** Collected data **
= Beginning of Section =

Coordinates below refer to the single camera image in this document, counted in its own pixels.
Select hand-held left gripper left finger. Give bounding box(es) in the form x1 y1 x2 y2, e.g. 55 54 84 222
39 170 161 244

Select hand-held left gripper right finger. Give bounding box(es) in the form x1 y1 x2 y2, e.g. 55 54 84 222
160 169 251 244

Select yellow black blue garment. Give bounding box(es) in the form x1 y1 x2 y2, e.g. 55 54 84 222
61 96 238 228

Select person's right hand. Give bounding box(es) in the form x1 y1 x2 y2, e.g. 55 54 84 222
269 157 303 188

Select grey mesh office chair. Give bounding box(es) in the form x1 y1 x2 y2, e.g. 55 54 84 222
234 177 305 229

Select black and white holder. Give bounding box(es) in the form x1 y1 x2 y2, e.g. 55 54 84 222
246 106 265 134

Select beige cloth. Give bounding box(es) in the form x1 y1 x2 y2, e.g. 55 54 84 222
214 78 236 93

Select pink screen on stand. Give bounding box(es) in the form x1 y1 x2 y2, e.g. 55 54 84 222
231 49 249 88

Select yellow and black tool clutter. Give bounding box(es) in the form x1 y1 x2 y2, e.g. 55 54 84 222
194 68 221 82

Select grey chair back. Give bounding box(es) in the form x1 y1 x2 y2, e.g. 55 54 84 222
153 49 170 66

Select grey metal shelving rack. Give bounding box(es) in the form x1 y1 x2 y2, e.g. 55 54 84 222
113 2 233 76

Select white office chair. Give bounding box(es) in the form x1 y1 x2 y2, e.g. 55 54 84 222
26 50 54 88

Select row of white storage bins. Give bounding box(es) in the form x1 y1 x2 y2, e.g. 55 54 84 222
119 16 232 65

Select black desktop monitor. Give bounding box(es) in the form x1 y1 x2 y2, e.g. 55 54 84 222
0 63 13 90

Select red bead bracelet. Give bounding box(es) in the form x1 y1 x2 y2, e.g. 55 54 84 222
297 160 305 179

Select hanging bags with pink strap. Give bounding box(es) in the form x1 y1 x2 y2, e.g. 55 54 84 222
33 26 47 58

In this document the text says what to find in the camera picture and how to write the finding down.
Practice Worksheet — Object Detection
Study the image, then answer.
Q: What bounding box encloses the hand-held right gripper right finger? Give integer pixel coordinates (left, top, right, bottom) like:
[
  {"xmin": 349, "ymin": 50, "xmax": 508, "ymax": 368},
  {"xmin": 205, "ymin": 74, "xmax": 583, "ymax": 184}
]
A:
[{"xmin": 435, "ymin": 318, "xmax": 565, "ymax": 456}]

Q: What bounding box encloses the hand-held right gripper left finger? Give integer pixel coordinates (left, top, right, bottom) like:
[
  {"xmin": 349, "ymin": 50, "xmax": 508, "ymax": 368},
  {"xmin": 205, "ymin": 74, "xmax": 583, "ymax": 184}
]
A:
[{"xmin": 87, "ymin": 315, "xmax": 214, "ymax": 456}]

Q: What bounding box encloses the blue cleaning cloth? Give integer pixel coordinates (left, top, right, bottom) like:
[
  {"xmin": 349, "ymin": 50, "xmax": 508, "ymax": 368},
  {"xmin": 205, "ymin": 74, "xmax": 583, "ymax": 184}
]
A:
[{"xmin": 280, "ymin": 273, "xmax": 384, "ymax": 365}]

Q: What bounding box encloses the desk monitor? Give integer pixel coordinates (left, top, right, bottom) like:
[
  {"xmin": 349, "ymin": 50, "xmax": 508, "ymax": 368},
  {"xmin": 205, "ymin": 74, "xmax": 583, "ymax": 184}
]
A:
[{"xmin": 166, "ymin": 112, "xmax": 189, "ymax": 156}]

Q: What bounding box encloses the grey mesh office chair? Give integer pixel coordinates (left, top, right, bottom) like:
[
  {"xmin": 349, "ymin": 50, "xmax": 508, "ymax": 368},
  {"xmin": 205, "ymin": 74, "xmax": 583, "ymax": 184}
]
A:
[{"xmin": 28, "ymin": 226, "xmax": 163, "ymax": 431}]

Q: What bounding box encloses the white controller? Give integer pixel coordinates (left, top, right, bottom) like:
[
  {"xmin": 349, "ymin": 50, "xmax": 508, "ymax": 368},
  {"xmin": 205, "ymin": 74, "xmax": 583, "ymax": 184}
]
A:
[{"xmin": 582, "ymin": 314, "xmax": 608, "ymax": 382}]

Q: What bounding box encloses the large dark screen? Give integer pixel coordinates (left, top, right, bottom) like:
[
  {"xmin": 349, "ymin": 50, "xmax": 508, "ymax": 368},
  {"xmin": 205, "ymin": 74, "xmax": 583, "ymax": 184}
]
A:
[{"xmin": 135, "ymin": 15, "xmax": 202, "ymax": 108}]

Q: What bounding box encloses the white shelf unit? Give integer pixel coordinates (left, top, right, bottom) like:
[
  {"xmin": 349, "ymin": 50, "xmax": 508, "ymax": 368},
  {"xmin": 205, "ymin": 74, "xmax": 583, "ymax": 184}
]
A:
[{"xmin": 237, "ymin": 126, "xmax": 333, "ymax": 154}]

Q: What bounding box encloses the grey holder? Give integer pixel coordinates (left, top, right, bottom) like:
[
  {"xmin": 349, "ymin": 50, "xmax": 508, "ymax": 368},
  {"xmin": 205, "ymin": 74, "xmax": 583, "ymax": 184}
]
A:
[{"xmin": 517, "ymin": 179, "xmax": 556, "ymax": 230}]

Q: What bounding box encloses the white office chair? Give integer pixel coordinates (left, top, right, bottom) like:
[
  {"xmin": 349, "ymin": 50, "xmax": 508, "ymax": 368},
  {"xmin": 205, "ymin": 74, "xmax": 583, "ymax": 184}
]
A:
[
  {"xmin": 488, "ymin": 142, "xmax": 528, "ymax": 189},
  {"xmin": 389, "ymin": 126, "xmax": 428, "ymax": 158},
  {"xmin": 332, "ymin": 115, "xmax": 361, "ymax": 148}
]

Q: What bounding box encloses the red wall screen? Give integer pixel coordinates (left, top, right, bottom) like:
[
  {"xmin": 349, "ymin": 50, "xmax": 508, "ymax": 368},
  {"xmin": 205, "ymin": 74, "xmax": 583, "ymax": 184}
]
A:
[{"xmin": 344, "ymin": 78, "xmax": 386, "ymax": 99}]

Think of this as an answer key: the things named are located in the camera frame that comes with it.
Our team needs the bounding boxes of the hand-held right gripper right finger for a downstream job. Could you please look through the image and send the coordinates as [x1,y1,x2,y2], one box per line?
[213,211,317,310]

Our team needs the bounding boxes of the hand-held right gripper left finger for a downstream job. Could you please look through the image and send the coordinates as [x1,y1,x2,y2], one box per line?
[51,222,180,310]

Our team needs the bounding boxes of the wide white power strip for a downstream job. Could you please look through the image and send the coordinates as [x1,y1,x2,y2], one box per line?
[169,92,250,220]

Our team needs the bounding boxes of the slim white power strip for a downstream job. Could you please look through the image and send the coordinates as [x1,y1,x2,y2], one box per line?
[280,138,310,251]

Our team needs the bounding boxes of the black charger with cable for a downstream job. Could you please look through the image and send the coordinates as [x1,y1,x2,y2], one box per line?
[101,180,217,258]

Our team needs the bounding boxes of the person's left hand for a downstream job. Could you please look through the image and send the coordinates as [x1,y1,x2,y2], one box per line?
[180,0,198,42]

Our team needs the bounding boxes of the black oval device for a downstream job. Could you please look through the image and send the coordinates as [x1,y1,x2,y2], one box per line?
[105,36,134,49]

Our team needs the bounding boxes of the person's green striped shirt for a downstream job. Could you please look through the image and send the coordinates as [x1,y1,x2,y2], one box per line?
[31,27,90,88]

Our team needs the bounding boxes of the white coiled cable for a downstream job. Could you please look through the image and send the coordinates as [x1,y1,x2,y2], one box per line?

= End of Section =

** WHAT THE TASK REQUIRES **
Exactly reproduce all of the entries.

** TASK ANSWER **
Coordinates below refer to the single camera image in this document, counted in its own pixels.
Select hand-held left gripper left finger. Give bounding box(es) in the form x1 y1 x2 y2, e.g. 55 54 84 222
39 170 161 244

Select hand-held left gripper right finger. Give bounding box(es) in the form x1 y1 x2 y2, e.g. 55 54 84 222
160 169 251 244

Select yellow black blue garment. Give bounding box(es) in the form x1 y1 x2 y2, e.g. 55 54 84 222
61 96 238 228

Select person's right hand. Give bounding box(es) in the form x1 y1 x2 y2, e.g. 55 54 84 222
269 157 303 188

Select grey mesh office chair. Give bounding box(es) in the form x1 y1 x2 y2, e.g. 55 54 84 222
234 177 305 229

Select black and white holder. Give bounding box(es) in the form x1 y1 x2 y2, e.g. 55 54 84 222
246 106 265 134

Select beige cloth. Give bounding box(es) in the form x1 y1 x2 y2, e.g. 55 54 84 222
214 78 236 93

Select pink screen on stand. Give bounding box(es) in the form x1 y1 x2 y2, e.g. 55 54 84 222
231 49 249 88

Select yellow and black tool clutter. Give bounding box(es) in the form x1 y1 x2 y2, e.g. 55 54 84 222
194 68 221 82

Select grey chair back. Give bounding box(es) in the form x1 y1 x2 y2, e.g. 55 54 84 222
153 49 170 66

Select grey metal shelving rack. Give bounding box(es) in the form x1 y1 x2 y2, e.g. 55 54 84 222
113 2 233 76

Select white office chair. Give bounding box(es) in the form x1 y1 x2 y2, e.g. 55 54 84 222
26 50 54 88

Select row of white storage bins. Give bounding box(es) in the form x1 y1 x2 y2, e.g. 55 54 84 222
119 16 232 65

Select black desktop monitor. Give bounding box(es) in the form x1 y1 x2 y2, e.g. 55 54 84 222
0 63 13 90

Select red bead bracelet. Give bounding box(es) in the form x1 y1 x2 y2, e.g. 55 54 84 222
297 160 305 179

Select hanging bags with pink strap. Give bounding box(es) in the form x1 y1 x2 y2, e.g. 55 54 84 222
33 26 47 58

In this document the text says what to find in the camera picture and how to write the finding down.
Practice Worksheet — Object Detection
Study the image, then answer.
Q: What bounding box encloses the hand-held right gripper right finger? Give integer pixel coordinates (left, top, right, bottom) like:
[
  {"xmin": 349, "ymin": 50, "xmax": 508, "ymax": 368},
  {"xmin": 205, "ymin": 74, "xmax": 583, "ymax": 184}
]
A:
[{"xmin": 435, "ymin": 318, "xmax": 565, "ymax": 456}]

Q: What bounding box encloses the hand-held right gripper left finger? Give integer pixel coordinates (left, top, right, bottom) like:
[
  {"xmin": 349, "ymin": 50, "xmax": 508, "ymax": 368},
  {"xmin": 205, "ymin": 74, "xmax": 583, "ymax": 184}
]
A:
[{"xmin": 87, "ymin": 315, "xmax": 214, "ymax": 456}]

Q: What bounding box encloses the blue cleaning cloth? Give integer pixel coordinates (left, top, right, bottom) like:
[
  {"xmin": 349, "ymin": 50, "xmax": 508, "ymax": 368},
  {"xmin": 205, "ymin": 74, "xmax": 583, "ymax": 184}
]
A:
[{"xmin": 280, "ymin": 273, "xmax": 384, "ymax": 365}]

Q: What bounding box encloses the desk monitor? Give integer pixel coordinates (left, top, right, bottom) like:
[
  {"xmin": 349, "ymin": 50, "xmax": 508, "ymax": 368},
  {"xmin": 205, "ymin": 74, "xmax": 583, "ymax": 184}
]
A:
[{"xmin": 166, "ymin": 112, "xmax": 189, "ymax": 156}]

Q: What bounding box encloses the grey mesh office chair? Give integer pixel coordinates (left, top, right, bottom) like:
[
  {"xmin": 349, "ymin": 50, "xmax": 508, "ymax": 368},
  {"xmin": 205, "ymin": 74, "xmax": 583, "ymax": 184}
]
A:
[{"xmin": 28, "ymin": 226, "xmax": 163, "ymax": 431}]

Q: What bounding box encloses the white controller? Give integer pixel coordinates (left, top, right, bottom) like:
[
  {"xmin": 349, "ymin": 50, "xmax": 508, "ymax": 368},
  {"xmin": 205, "ymin": 74, "xmax": 583, "ymax": 184}
]
A:
[{"xmin": 582, "ymin": 314, "xmax": 608, "ymax": 382}]

Q: What bounding box encloses the large dark screen? Give integer pixel coordinates (left, top, right, bottom) like:
[
  {"xmin": 349, "ymin": 50, "xmax": 508, "ymax": 368},
  {"xmin": 205, "ymin": 74, "xmax": 583, "ymax": 184}
]
A:
[{"xmin": 135, "ymin": 15, "xmax": 202, "ymax": 108}]

Q: What bounding box encloses the white shelf unit? Give integer pixel coordinates (left, top, right, bottom) like:
[
  {"xmin": 349, "ymin": 50, "xmax": 508, "ymax": 368},
  {"xmin": 205, "ymin": 74, "xmax": 583, "ymax": 184}
]
A:
[{"xmin": 237, "ymin": 126, "xmax": 333, "ymax": 154}]

Q: What bounding box encloses the grey holder? Give integer pixel coordinates (left, top, right, bottom) like:
[
  {"xmin": 349, "ymin": 50, "xmax": 508, "ymax": 368},
  {"xmin": 205, "ymin": 74, "xmax": 583, "ymax": 184}
]
A:
[{"xmin": 517, "ymin": 179, "xmax": 556, "ymax": 230}]

Q: What bounding box encloses the white office chair? Give integer pixel coordinates (left, top, right, bottom) like:
[
  {"xmin": 349, "ymin": 50, "xmax": 508, "ymax": 368},
  {"xmin": 205, "ymin": 74, "xmax": 583, "ymax": 184}
]
A:
[
  {"xmin": 488, "ymin": 142, "xmax": 528, "ymax": 189},
  {"xmin": 389, "ymin": 126, "xmax": 428, "ymax": 158},
  {"xmin": 332, "ymin": 115, "xmax": 361, "ymax": 148}
]

Q: What bounding box encloses the red wall screen? Give integer pixel coordinates (left, top, right, bottom) like:
[
  {"xmin": 349, "ymin": 50, "xmax": 508, "ymax": 368},
  {"xmin": 205, "ymin": 74, "xmax": 583, "ymax": 184}
]
A:
[{"xmin": 344, "ymin": 78, "xmax": 386, "ymax": 99}]

Think of this as an answer key: the things named are located in the camera frame that comes with it.
Our team needs the bounding boxes of the hand-held right gripper right finger for a downstream job. Could you please look through the image and send the coordinates as [x1,y1,x2,y2], one box per line?
[213,211,317,310]

Our team needs the bounding boxes of the hand-held right gripper left finger for a downstream job. Could you please look through the image and send the coordinates as [x1,y1,x2,y2], one box per line?
[51,222,180,310]

Our team needs the bounding boxes of the wide white power strip for a downstream job. Could you please look through the image and send the coordinates as [x1,y1,x2,y2], one box per line?
[169,92,250,220]

Our team needs the bounding boxes of the slim white power strip for a downstream job. Could you please look through the image and send the coordinates as [x1,y1,x2,y2], one box per line?
[280,138,310,251]

Our team needs the bounding boxes of the black charger with cable for a downstream job. Could you please look through the image and send the coordinates as [x1,y1,x2,y2], one box per line?
[101,180,217,258]

Our team needs the bounding boxes of the person's left hand for a downstream job. Could you please look through the image and send the coordinates as [x1,y1,x2,y2], one box per line?
[180,0,198,42]

Our team needs the bounding boxes of the black oval device for a downstream job. Could you please look through the image and send the coordinates as [x1,y1,x2,y2], one box per line?
[105,36,134,49]

Our team needs the bounding boxes of the person's green striped shirt for a downstream job. Could you please look through the image and send the coordinates as [x1,y1,x2,y2], one box per line?
[31,27,90,88]

Our team needs the bounding boxes of the white coiled cable for a downstream job. Could you please look through the image and send the coordinates as [x1,y1,x2,y2], one box per line?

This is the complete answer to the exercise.